Here’s a look at what people have been saying about MIT Technology Review stories over the past week. Some comments have been upvoted or prominently liked by other readers, while others have been selected by the editors. Comments have been lightly edited.
There are pros and cons to this. The pros are everything you mentioned and they're fantastic. The cons are when government and law enforcement get hold of the data and send you a speeding fine based on the fact you were doing 65 kilometers an hour in a 60 km zone.—dcleminson
Gordon scornfully derides the explosion of social media and mobile apps as not being particularly helpful at boosting productivity.
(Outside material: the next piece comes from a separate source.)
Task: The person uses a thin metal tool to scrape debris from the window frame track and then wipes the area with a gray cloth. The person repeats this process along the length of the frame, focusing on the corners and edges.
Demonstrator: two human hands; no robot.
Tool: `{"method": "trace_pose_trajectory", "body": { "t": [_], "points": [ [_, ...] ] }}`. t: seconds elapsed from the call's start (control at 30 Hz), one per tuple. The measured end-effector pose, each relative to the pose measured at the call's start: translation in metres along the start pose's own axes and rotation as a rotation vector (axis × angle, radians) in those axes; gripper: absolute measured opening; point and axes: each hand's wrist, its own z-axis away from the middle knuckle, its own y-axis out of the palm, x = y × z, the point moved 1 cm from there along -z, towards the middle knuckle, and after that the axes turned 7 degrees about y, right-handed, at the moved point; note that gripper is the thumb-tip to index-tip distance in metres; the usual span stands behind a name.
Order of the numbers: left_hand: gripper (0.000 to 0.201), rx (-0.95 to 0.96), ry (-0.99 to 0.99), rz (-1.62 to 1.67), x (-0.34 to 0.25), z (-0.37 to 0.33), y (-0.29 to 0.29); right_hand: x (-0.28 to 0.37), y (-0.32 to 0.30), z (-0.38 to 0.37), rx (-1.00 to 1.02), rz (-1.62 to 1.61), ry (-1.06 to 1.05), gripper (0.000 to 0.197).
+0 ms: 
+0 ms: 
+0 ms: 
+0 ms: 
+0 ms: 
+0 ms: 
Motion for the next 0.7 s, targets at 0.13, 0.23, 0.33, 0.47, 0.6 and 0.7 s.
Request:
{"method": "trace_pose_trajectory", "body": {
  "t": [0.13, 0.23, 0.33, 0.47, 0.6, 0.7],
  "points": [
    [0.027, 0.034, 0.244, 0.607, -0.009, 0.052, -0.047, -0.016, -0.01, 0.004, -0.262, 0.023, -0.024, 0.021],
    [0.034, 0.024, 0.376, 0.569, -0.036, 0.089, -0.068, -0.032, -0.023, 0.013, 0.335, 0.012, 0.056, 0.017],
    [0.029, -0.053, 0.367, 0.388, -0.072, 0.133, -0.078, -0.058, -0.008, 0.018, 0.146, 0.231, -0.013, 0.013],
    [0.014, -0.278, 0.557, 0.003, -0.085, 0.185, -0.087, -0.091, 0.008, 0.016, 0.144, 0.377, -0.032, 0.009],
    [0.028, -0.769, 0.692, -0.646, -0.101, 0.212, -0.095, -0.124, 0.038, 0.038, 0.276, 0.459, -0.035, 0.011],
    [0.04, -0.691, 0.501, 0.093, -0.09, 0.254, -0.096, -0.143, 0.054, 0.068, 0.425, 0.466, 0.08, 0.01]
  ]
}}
But the next 15 to 20 years will be filled with powerful changes that will certainly produce real, meaningful, and persistent productivity gains. I offer a reinvigorated domain of artificial intelligence, the Internet of things, 3-D printing, and robotics as examples. CRISPR and related technologies will permit us to custom-redesign existing organisms and design entirely new ones to suit existing and emerging needs and wants.
Gordon closes his eyes and complains that he cannot see any meaningful progress, stops his ears and complains he cannot hear any meaningful progress. Nor do touch, taste, or smell reveal anything when he quite deliberately and willingly refuses to use his senses.—mgm4480
Suppose I'm a bad actor and the authorities get a warrant to search my home. In my home I have some sort of physical safe which can only be opened by some active biometric mechanism which requires me to be alive. However, I was killed during the perpetration of whatever illegal act of which I am accused. Without me being alive, there is no realistic way for the local or state law enforcement authorities to open that safe. If they try, some combustion or chemical process will destroy everything in that safe. How would the authorities react to such a situation? Would they ask the safe manufacturer to redesign all future safes so that there was a method to open them in the event of the owner's death just in case?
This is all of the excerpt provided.